The result shows that the goodness of fit of generated or revised model is better compared to the hypothesized model. This is expected as hypothesized model is usually strictly confirmatory[38]. GFI of revised model is 0.926 compared to GFI of hypothesized model of 0.857.

4.8. Hypotheses Results

Since the results of hypothesized model did not achieve model fit (p<0.000), hence, the explanation of hypotheses result will be based on generated or revised model. The result demonstrates that there is a significant and positive influence of active impatient toward anger (B = 0.342, CR = 2,567, p<0.010), and vice versa a significant and negative influence of active impatience on waiting acceptability (B = -0.417, CR = -2.183, p<0.005).
The analysis output indicates the amount of variance explained by the exogenous variables in the revised model. Firstly, perceived waiting time, passive impatience, and active impatience explains only about 12% variance in anger. Secondly, waiting time, passive impatience, active impatience and anger explains 54% variance in waiting acceptability.

4.9. Overall Comparison between Structural Models

The comparison between hypothesized model and revised model shows that the first (hypothesized model) produces none significant direct impact while the second (revised model) produces two significant direct impact. Even though there are significant direct impacts in hypothesized model, the results could not be generalized due to non-achievement of p-value (p<0.05).
Among the two structural models, revised model achieved the higher squared multiple correlation (SMC) or (R2), in which the revised model explains 54% variance in waiting acceptability while the hypothesized model only explains 30% variance in waiting acceptability

5. Discussion

This study attempts to examine the causal relationships between four antecedents of waiting acceptability in the transportation sector. As expected, the hypothesized model do not achieve model fit (p value=0.000, p <0.001). This implies that hypothesized model could not be generalized to the population. This is expected because the sample was only concentrated in one region only.
The revised model accomplished model fit and supports two direct effects. Firstly, active impatience is a significant positive antecedent of anger. This finding is supported previous studies by[31]. The students who are highly committed to active impatience are usually also experiencing high level of anger due to the delay on bus services. Secondly, active impatience is a significant negative antecedent of waiting acceptability. The students who are highly committed to active impatience may value their time higher; and, therefore, they tend to prefer shorter waiting time. This finding is similar to previous studies. It is therefore necessary for the bus provider to consider of shortening waiting time because it will more satisfaction to the users.

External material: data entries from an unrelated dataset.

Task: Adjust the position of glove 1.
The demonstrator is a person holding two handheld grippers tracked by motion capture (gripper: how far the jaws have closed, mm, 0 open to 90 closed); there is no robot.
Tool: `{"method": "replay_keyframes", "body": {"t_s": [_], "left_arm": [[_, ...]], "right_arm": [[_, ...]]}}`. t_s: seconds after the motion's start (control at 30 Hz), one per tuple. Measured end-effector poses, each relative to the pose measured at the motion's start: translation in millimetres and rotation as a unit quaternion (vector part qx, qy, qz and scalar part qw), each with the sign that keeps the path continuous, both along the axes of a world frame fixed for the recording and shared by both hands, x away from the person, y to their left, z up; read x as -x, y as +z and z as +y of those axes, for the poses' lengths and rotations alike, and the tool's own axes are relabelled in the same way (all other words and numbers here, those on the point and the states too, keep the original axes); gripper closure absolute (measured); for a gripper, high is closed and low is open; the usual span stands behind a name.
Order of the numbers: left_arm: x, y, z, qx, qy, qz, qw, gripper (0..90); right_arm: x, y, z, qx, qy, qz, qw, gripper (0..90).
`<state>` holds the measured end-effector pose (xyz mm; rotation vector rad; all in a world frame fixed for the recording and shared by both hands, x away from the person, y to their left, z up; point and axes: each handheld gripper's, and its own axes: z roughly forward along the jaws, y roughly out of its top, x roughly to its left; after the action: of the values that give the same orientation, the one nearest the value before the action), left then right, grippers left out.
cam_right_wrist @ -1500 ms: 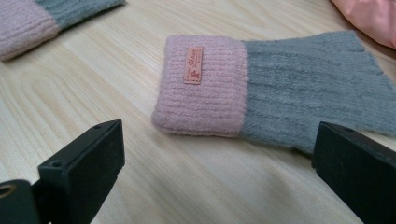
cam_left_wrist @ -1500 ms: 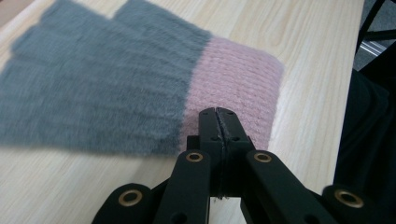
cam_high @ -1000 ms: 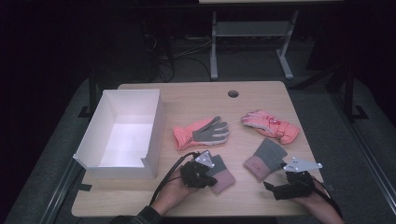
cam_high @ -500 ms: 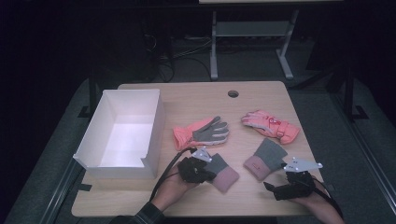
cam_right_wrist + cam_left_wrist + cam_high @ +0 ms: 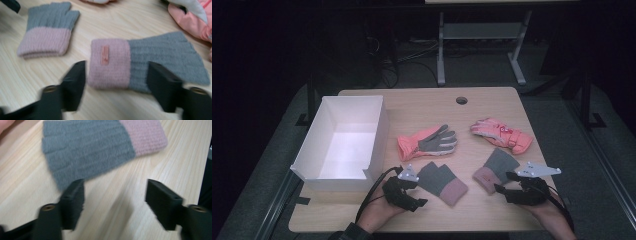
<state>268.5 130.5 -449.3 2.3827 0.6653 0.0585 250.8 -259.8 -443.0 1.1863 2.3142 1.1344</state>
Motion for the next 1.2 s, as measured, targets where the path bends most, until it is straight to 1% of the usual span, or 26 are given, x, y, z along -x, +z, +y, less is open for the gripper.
{"method": "replay_keyframes", "body": {"t_s": [0.03, 0.07, 0.1, 0.17, 0.27, 0.3, 0.33, 0.37, 0.4, 0.5, 0.53, 0.6, 0.63, 0.67, 0.7, 0.77, 0.8, 0.83, 0.87, 0.97, 1.03, 1.07, 1.1, 1.13, 1.2], "left_arm": [[2.1, -0.3, 1.0, 0.004, 0.002, -0.003, 1.0, 24.0], [3.4, -0.4, 2.3, 0.001, -0.002, -0.01, 0.9999, 22.2], [3.4, -0.4, 2.3, 0.001, -0.002, -0.01, 0.9999, 19.8], [5.4, -0.1, 2.6, -0.001, -0.003, -0.023, 0.9997, 18.0], [3.5, 0.3, 2.9, 0.004, 0.002, -0.026, 0.9997, 17.0], [2.9, 0.2, 3.2, 0.008, 0.007, -0.025, 0.9996, 17.0], [1.9, -0.3, 3.6, 0.013, 0.009, -0.025, 0.9996, 17.0], [1.2, -0.7, 4.0, 0.014, 0.01, -0.027, 0.9995, 17.0], [-0.1, -1.4, 4.9, 0.013, 0.011, -0.025, 0.9995, 17.0], [-0.4, -1.6, 5.0, 0.014, 0.013, -0.026, 0.9995, 17.0], [-0.4, -1.4, 5.1, 0.015, 0.014, -0.027, 0.9994, 17.0], [-0.2, -1.4, 5.1, 0.017, 0.013, -0.027, 0.9994, 17.0], [-0.3, -1.6, 5.2, 0.016, 0.013, -0.026, 0.9994, 17.0], [-0.5, -2.0, 5.1, 0.015, 0.012, -0.026, 0.9995, 17.0], [-0.8, -2.4, 5.1, 0.015, 0.012, -0.024, 0.9995, 17.0], [-1.3, -2.4, 5.4, 0.014, 0.012, -0.023, 0.9996, 17.0], [-1.5, -1.9, 6.0, 0.014, 0.012, -0.024, 0.9995, 17.0], [-1.5, -1.9, 6.0, 0.014, 0.012, -0.024, 0.9995, 17.0], [-1.5, -1.8, 6.3, 0.015, 0.013, -0.025, 0.9995, 17.0], [-2.3, -2.7, 6.6, 0.015, 0.015, -0.024, 0.9995, 17.1], [-2.1, -2.9, 6.6, 0.012, 0.014, -0.023, 0.9996, 17.1], [-1.7, -3.0, 6.7, 0.014, 0.014, -0.023, 0.9995, 17.1], [-1.7, -3.0, 6.7, 0.014, 0.014, -0.023, 0.9995, 17.1], [-1.6, -2.9, 6.8, 0.014, 0.014, -0.023, 0.9995, 17.1], [-1.7, -3.1, 7.0, 0.017, 0.017, -0.022, 0.9995, 17.2]], "right_arm": [[-2.0, 1.1, 1.5, -0.002, 0.001, 0.001, 1.0, 52.7], [-4.6, 2.0, 3.2, -0.005, 0.003, 0.002, 1.0, 58.9], [-7.6, 2.6, 5.0, -0.004, 0.005, 0.002, 1.0, 64.0], [-13.9, 3.6, 10.1, -0.006, 0.012, 0.009, 0.9999, 75.3], [-25.1, 5.0, 20.3, -0.008, 0.024, 0.011, 0.9996, 89.6], [-25.1, 5.0, 20.3, -0.008, 0.024, 0.011, 0.9996, 89.6], [-29.2, 5.3, 24.0, -0.006, 0.026, 0.011, 0.9996, 90.0], [-34.6, 5.1, 29.2, -0.005, 0.029, 0.017, 0.9994, 90.0], [-42.1, 3.7, 36.8, 0.004, 0.03, 0.019, 0.9994, 90.0], [-54.2, 0.3, 47.2, 0.011, 0.031, 0.031, 0.999, 90.0], [-54.2, 0.3, 47.2, 0.011, 0.031, 0.031, 0.999, 90.0], [-60.9, -2.1, 52.1, 0.019, 0.032, 0.034, 0.9987, 90.0], [-62.5, -2.8, 53.7, 0.018, 0.031, 0.037, 0.9987, 90.0], [-65.6, -4.1, 55.1, 0.021, 0.034, 0.034, 0.9986, 90.0], [-67.8, -4.8, 57.4, 0.022, 0.032, 0.041, 0.9984, 90.0], [-72.6, -7.2, 60.5, 0.027, 0.036, 0.042, 0.9981, 90.0], [-75.1, -10.4, 63.7, 0.032, 0.035, 0.05, 0.9976, 90.0], [-75.1, -10.4, 63.7, 0.032, 0.035, 0.05, 0.9976, 90.0], [-75.6, -12.7, 64.8, 0.04, 0.04, 0.056, 0.9968, 90.0], [-73.9, -12.8, 64.5, 0.041, 0.041, 0.059, 0.9965, 90.0], [-72.0, -11.9, 63.2, 0.043, 0.046, 0.064, 0.996, 90.0], [-71.5, -11.8, 62.8, 0.043, 0.047, 0.068, 0.9956, 90.0], [-71.5, -11.8, 62.8, 0.043, 0.047, 0.068, 0.9956, 90.0], [-71.6, -11.8, 61.0, 0.041, 0.056, 0.075, 0.9947, 90.0], [-70.8, -11.4, 58.4, 0.037, 0.059, 0.082, 0.9942, 90.0]]}}
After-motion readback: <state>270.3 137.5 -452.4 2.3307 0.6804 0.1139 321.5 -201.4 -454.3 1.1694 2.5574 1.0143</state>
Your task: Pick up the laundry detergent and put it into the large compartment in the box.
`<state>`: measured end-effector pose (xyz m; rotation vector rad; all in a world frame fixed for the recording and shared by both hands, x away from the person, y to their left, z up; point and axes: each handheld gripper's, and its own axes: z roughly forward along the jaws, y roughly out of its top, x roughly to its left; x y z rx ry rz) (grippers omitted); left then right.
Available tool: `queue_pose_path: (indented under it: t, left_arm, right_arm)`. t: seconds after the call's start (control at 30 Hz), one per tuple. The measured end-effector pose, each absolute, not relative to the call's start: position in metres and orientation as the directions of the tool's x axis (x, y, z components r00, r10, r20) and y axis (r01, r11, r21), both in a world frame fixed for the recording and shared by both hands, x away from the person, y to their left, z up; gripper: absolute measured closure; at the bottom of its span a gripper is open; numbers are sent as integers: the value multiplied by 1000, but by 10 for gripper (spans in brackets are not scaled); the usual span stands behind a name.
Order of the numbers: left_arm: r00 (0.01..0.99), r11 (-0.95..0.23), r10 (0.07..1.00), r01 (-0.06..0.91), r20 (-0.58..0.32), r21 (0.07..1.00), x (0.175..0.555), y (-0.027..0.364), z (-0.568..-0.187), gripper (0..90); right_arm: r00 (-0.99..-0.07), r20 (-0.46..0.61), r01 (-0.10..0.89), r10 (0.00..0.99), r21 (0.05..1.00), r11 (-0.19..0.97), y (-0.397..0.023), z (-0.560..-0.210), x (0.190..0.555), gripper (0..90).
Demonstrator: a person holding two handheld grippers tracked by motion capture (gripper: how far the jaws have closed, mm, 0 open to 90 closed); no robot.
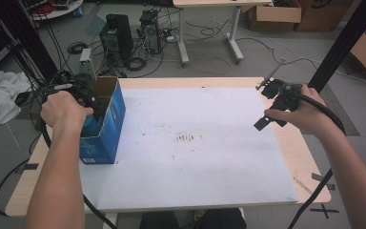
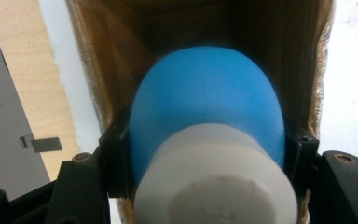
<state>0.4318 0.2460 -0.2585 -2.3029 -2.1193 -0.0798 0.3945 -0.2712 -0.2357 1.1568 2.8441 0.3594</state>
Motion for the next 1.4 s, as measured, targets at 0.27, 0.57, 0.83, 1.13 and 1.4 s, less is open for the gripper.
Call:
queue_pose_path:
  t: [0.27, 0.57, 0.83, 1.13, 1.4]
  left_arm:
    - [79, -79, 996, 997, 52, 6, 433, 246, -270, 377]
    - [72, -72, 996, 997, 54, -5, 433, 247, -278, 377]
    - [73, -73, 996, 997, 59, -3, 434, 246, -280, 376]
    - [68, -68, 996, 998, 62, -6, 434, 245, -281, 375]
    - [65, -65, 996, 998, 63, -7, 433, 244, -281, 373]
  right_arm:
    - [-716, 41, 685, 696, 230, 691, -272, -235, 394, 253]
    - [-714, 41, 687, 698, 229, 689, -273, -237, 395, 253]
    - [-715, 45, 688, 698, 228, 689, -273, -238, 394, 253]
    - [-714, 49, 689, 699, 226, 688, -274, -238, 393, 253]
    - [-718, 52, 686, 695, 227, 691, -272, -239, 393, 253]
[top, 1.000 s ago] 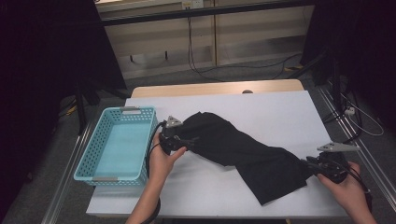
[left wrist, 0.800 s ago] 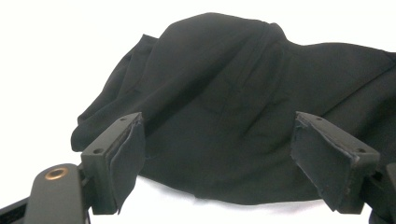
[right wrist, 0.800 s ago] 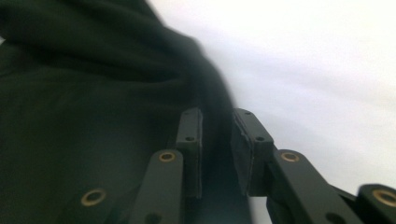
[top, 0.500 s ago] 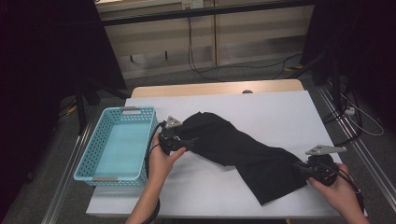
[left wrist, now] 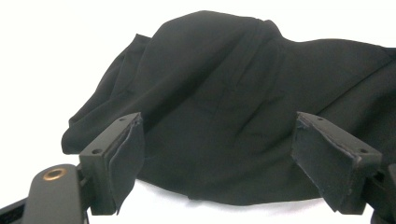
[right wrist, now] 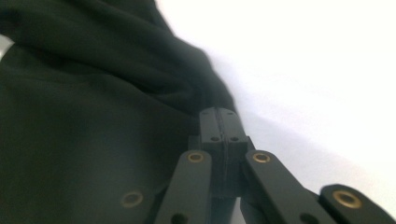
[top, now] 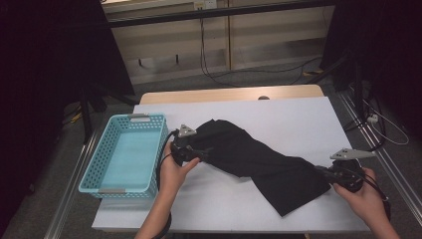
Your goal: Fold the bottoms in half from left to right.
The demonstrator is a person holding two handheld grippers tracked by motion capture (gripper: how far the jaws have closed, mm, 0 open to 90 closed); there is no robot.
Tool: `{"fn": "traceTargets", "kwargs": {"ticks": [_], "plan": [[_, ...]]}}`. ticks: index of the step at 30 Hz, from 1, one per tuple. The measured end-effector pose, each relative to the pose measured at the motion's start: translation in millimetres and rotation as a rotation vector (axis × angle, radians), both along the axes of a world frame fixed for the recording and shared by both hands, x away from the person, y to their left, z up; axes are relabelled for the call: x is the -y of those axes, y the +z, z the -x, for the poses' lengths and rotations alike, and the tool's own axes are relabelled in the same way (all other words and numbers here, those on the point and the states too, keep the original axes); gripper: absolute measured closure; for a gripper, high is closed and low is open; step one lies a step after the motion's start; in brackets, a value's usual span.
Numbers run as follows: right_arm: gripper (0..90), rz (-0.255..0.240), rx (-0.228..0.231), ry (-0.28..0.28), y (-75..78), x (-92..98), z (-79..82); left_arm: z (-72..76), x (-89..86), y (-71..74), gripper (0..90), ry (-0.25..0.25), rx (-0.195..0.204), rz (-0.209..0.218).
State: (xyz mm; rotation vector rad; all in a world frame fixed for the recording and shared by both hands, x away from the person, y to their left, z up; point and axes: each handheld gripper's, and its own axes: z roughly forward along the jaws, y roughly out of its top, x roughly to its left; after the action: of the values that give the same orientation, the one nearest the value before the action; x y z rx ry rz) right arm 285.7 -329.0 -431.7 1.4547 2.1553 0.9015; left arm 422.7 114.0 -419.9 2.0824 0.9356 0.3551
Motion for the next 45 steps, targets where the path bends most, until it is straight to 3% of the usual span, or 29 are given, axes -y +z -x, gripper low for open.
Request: {"fn": "traceTargets", "kwargs": {"ticks": [6, 10, 14, 16, 18, 22, 25, 27, 28, 31, 35, 37, 39, 41, 45], "plan": [[90.0, 0.087, 0.038, -0.024, -1.1, 0.4, -11.5, 0.3, 0.8, -1.4, 18.1, 0.0, -0.009, 0.002], [88.0, 0.054, -0.007, -0.002, -5.0, -3.2, -6.6, -0.3, -1.0, -2.0, 18.0, 0.001, -0.013, 0.002], [72.8, 0.065, -0.002, -0.029, -7.2, -2.9, 0.4, -0.2, -3.1, -1.0, 18.0, 0.005, -0.002, -0.005], [65.8, 0.043, 0.007, -0.049, -5.1, 0.6, 2.5, 0.5, -2.0, -0.7, 17.9, 0.008, -0.006, 0.004], [62.3, 0.022, 0.012, -0.062, -4.1, 3.6, 4.8, 0.7, -0.7, 0.0, 17.9, 0.002, -0.005, 0.002], [57.1, -0.008, -0.027, -0.05, -8.5, 3.7, 6.3, 1.0, 3.2, -0.5, 17.8, -0.009, -0.011, 0.0], [64.5, -0.003, -0.061, -0.038, -14.2, -0.2, 5.2, 1.1, 4.5, -1.0, 17.7, -0.015, -0.012, -0.002], [82.9, -0.031, -0.07, -0.008, -13.4, -1.5, 5.4, 0.9, 4.6, -0.9, 17.7, -0.017, -0.01, -0.004], [87.2, -0.028, -0.077, 0.007, -12.4, -2.4, 5.5, 0.8, 4.5, -1.0, 17.7, -0.018, -0.011, -0.004], [89.5, 0.016, -0.055, 0.009, -8.0, -2.9, 4.7, 1.0, 4.3, -1.3, 17.7, -0.018, -0.012, -0.003], [89.6, 0.038, -0.015, -0.051, -2.4, 12.9, 0.4, 1.3, 2.7, -1.3, 17.6, -0.012, -0.013, 0.003], [88.9, 0.024, -0.03, -0.061, -5.8, 20.0, -3.7, 1.3, 2.0, -1.5, 17.6, -0.01, -0.015, 0.001], [84.2, 0.042, -0.024, -0.073, -11.5, 19.8, -6.2, 0.9, 1.4, -1.5, 17.6, -0.014, -0.016, -0.005], [74.1, 0.051, -0.022, -0.06, -12.7, 13.3, -6.8, 1.3, 2.1, -1.6, 17.6, -0.015, -0.018, -0.003], [56.0, 0.049, 0.035, -0.03, -0.9, -6.5, -3.2, 1.6, 4.1, -2.2, 17.5, -0.015, -0.019, 0.004]]}}
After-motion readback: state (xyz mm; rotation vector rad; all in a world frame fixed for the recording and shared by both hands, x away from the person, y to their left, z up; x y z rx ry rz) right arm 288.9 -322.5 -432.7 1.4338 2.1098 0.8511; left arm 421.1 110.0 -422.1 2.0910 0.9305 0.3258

6. Suggestion for Future Research

The findings could not be generalized for the whole of Malaysia because it was only conducted within the campus in Sintok, Malaysia. This model has shown some interesting findings which could be applied for utilization in research on a bigger scale to include the whole of Malaysia and Asian region

7. Conclusions

This study has produced two direct causal effects regarding the study on the effects of waiting time, passive impatience and active impatience on anger and waiting acceptability among students. Firstly, it shows the positive impact of active impatience towards anger. Secondly, the research has shown that there is an impact of active impatience towards waiting acceptability.